→ **Material for this task**:
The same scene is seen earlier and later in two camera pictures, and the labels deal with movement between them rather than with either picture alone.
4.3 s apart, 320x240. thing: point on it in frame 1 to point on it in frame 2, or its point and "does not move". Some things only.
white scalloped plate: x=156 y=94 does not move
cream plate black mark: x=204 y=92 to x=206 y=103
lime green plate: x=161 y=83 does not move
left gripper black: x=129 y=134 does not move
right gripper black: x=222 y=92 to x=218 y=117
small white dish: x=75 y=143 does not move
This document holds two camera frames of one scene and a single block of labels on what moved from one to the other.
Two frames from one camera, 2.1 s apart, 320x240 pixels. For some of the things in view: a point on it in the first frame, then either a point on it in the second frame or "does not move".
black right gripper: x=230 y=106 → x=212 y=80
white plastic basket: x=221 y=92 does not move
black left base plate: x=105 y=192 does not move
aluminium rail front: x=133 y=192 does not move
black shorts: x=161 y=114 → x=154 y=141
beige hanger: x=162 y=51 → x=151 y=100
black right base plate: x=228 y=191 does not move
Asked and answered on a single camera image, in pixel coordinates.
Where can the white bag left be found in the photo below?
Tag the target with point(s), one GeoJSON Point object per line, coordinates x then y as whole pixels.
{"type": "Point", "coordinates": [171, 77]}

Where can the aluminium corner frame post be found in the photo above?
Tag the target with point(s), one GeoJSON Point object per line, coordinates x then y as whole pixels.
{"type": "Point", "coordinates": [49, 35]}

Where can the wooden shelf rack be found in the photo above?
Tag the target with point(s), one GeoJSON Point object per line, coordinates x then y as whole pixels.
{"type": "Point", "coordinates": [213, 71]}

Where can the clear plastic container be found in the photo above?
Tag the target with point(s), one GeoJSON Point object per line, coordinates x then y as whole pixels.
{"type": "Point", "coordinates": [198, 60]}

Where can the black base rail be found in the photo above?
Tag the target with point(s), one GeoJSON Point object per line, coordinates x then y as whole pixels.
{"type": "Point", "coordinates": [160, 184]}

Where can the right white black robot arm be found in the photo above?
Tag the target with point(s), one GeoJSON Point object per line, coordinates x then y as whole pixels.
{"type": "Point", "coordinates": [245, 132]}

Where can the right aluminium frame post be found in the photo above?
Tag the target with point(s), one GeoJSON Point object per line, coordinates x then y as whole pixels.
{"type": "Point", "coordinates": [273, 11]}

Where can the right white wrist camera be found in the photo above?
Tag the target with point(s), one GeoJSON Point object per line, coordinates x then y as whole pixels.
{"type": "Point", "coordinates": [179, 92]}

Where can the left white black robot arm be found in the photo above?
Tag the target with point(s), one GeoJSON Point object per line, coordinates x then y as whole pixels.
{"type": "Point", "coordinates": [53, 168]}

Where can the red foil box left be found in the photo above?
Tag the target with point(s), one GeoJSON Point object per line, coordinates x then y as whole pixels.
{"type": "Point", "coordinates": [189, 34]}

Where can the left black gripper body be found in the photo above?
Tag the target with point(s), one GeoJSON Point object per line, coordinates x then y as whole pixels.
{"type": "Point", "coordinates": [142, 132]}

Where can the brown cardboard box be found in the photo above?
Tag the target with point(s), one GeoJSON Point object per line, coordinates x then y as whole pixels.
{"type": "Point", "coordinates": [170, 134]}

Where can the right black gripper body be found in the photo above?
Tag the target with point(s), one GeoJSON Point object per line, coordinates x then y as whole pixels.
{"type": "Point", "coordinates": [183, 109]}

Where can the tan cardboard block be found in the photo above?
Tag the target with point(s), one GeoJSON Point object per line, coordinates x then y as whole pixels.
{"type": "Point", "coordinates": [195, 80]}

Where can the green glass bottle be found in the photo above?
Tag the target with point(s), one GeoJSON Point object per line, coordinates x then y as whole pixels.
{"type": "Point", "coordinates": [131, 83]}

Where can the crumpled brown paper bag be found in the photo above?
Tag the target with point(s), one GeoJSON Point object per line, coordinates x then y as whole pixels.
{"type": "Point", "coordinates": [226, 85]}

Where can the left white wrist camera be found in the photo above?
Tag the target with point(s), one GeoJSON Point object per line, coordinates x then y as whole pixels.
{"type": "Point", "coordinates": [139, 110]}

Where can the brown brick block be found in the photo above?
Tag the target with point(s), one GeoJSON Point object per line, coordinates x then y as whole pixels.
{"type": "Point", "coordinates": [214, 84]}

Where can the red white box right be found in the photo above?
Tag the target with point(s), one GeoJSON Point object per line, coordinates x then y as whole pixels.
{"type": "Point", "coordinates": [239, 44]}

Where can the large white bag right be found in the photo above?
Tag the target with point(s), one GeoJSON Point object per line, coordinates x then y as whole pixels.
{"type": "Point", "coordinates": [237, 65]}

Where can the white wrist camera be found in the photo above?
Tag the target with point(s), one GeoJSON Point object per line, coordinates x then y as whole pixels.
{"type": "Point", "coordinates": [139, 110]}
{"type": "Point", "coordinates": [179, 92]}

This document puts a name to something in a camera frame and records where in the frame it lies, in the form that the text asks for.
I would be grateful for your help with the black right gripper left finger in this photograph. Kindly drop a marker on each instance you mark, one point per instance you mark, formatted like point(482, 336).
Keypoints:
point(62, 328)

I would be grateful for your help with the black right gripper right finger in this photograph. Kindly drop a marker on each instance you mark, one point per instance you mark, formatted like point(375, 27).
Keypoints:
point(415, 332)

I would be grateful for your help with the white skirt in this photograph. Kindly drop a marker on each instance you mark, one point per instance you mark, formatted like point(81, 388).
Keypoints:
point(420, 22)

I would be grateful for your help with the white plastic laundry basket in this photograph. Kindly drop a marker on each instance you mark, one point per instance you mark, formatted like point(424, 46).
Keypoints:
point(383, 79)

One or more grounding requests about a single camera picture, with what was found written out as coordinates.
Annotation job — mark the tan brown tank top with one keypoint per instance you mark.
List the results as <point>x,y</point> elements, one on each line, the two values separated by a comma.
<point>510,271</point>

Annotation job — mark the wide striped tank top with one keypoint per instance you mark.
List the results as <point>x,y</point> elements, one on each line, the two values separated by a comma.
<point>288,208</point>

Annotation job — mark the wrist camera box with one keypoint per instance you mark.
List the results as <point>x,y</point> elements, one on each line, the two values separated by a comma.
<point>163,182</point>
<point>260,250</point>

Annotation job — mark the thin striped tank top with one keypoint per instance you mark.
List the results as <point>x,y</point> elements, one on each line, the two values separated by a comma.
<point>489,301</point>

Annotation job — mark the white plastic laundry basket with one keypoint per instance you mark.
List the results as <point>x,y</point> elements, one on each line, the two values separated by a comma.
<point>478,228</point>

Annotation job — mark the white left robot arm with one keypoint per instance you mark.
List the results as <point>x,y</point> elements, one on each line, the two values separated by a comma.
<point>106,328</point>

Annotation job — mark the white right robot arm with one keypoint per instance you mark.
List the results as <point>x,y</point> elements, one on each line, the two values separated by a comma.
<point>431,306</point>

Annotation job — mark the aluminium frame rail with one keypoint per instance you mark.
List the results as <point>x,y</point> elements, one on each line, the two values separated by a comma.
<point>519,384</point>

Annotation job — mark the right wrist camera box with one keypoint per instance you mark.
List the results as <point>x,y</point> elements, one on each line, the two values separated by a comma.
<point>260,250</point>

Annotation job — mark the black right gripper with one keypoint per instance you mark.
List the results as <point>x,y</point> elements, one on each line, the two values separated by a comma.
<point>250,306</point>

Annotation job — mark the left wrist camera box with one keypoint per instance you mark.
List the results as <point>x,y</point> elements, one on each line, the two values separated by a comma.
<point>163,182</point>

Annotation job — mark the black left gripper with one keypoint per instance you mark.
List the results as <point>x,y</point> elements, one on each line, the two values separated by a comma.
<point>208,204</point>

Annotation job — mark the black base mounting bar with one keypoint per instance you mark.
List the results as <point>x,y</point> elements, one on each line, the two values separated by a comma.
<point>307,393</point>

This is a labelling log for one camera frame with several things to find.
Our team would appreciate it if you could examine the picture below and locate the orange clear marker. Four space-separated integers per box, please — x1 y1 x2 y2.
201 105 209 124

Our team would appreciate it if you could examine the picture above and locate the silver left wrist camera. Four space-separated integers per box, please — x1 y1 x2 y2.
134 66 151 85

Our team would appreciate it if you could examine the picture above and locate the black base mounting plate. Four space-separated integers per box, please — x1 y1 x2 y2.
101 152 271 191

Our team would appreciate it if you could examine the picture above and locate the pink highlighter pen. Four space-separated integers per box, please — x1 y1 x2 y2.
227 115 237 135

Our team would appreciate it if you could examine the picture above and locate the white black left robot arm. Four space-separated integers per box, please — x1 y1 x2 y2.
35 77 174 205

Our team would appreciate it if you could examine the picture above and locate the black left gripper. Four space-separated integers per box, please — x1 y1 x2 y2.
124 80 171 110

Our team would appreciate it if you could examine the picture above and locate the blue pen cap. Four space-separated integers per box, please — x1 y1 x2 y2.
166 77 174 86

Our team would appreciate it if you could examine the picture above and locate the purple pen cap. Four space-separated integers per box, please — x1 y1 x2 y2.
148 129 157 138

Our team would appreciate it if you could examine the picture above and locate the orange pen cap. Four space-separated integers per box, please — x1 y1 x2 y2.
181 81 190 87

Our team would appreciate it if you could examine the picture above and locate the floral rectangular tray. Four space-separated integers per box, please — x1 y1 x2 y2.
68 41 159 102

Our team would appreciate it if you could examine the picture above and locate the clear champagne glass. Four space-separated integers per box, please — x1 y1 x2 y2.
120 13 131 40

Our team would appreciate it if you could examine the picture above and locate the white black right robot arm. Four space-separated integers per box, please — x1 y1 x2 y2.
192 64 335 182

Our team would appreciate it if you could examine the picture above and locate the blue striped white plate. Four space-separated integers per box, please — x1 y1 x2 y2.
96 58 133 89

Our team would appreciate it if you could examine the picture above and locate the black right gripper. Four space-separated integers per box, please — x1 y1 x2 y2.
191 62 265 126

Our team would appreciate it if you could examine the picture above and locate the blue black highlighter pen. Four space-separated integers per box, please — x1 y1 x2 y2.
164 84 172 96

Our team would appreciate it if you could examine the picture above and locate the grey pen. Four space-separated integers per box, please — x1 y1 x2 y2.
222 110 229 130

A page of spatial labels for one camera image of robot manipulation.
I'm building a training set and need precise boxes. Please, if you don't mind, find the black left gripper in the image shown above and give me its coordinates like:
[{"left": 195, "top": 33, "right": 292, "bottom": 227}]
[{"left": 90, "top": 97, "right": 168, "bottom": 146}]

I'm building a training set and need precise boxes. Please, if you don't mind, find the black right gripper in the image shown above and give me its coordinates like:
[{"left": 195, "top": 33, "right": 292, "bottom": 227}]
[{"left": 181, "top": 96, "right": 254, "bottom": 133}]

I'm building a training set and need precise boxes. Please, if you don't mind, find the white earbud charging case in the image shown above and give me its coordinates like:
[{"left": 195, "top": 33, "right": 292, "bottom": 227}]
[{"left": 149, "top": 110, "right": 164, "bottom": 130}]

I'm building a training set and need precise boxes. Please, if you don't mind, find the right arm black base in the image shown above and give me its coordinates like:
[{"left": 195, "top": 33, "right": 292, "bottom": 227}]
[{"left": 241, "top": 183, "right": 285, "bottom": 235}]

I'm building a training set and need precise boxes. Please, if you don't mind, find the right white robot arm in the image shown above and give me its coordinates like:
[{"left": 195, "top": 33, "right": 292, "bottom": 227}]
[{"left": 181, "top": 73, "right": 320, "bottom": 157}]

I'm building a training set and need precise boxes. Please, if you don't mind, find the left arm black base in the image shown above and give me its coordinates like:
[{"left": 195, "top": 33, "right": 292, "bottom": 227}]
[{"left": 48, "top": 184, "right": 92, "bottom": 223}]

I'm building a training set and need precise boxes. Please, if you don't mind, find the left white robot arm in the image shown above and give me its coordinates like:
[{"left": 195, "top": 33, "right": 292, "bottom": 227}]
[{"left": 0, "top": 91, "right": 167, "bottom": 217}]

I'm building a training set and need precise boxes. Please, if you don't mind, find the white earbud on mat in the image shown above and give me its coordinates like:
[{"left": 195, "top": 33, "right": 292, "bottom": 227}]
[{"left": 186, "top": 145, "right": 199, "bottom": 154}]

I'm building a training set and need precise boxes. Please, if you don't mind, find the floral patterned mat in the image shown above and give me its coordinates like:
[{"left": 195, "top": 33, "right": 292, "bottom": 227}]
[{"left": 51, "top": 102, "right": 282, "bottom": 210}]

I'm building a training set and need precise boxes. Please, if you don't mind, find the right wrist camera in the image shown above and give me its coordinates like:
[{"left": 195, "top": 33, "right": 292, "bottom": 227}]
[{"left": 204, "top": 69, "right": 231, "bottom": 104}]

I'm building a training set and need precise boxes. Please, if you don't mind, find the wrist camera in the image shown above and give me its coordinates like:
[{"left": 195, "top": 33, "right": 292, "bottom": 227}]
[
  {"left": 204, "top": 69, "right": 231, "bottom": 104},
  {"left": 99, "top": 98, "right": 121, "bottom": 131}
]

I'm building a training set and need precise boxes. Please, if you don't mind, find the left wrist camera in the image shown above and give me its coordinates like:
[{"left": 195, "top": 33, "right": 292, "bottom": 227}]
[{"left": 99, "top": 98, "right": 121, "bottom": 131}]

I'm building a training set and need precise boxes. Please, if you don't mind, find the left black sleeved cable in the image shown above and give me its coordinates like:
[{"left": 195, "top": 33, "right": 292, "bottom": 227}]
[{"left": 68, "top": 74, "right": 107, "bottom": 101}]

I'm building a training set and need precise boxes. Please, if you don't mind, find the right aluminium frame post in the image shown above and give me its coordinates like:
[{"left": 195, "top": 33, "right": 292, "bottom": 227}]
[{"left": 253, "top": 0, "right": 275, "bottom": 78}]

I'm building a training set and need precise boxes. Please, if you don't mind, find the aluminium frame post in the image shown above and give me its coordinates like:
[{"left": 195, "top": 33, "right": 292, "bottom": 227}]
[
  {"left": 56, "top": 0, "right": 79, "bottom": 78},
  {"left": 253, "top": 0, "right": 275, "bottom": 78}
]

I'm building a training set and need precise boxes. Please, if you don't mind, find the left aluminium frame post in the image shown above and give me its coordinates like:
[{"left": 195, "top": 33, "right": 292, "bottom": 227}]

→ **What the exercise asks**: Using the records above, give the number of lines in which the word "brown" occurs, and nothing else.

→ **Response to the exercise**: 4